Mamma Gina abbassò lo sguardo e afflitta andò in camera da letto. Si strinse al petto la foto di suo marito. Gli mancava. Tom, come un angelo custode, la seguì.
< Gli volevi tanto bene a papà > le disse con un filo di voce.
< Si. Un bene dell’anima >.
< Io non ricordo tanto di lui ma, per farti felice, posso inventarmi una storiella…>
< No. Non occorre. I tuoi occhi e la tua sensibilità ogni momento mi parlano di lui >.
< Mamma ti voglio tanto bene… > le replicò Tom, accarezzandole i capelli. Poi si rivolse al fratello e gli disse: < Questo pomeriggio vado in piazza per partecipare al torneo di scacchi. Sfiderò il campione in carica. Vuoi venire con me? >.

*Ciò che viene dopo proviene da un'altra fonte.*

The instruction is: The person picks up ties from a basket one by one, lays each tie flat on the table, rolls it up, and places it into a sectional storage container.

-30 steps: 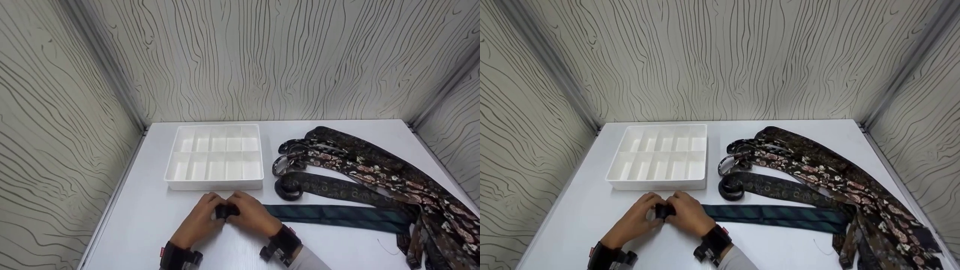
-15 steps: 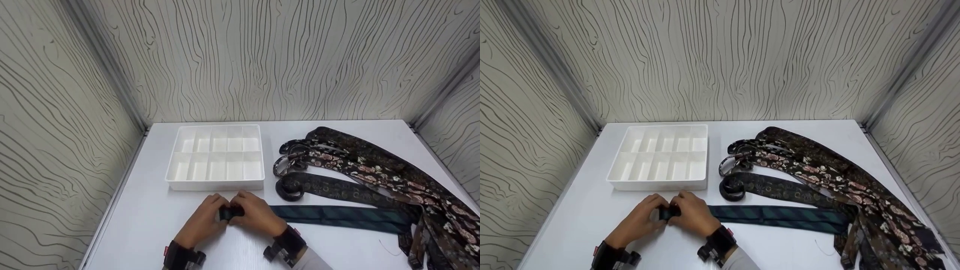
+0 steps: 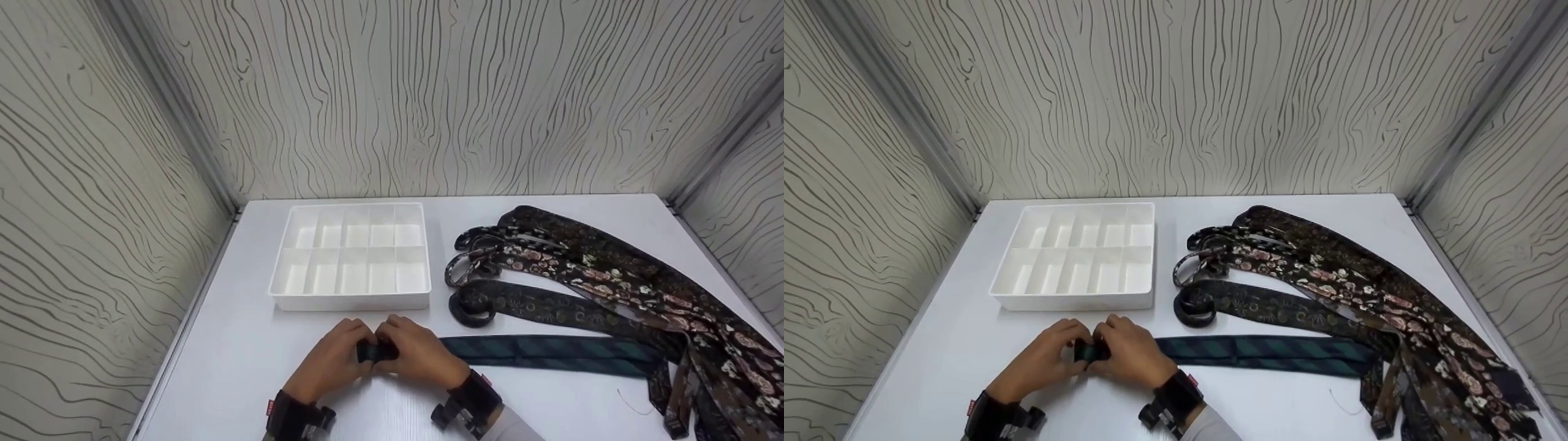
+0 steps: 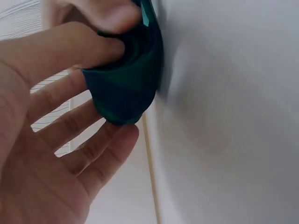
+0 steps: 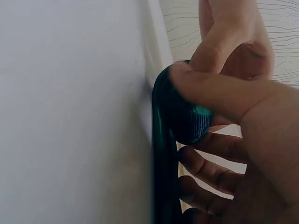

< Cooosaa ? > gli gridò Mirko, con un gli occhi fuori dalle orbite. < Tu sei fuori di testa Tom. Ho tante cose da fare e non ho tempo da perdere >. Si schiodò dalla poltrona e si incollò al divano in compagnia di una bottiglia di vodka.
Tom fece spallucce e consultò l’orologio al polso. Per lui ogni attimo era prezioso. Raggiante, con gli occhi che gli brillavano, propose alla mamma: < Mamma se vuoi puoi venire tu con me >.
Mamma Gina indugiò a rispondere. Scrutò il suo Mirko irrequieto steso sul divano, come una bandiera senza vento, e disse: < Vai pure Tom. Io rimango a casa. Tuo fratello ha bisogno di me >.
Tom annuì. Si strinse il nodo alla cravatta e a schiena dritta si avviò fischiettando.
Si sentiva vivo. Felice di poter camminare, giocare, amare…scrivere la sua storia.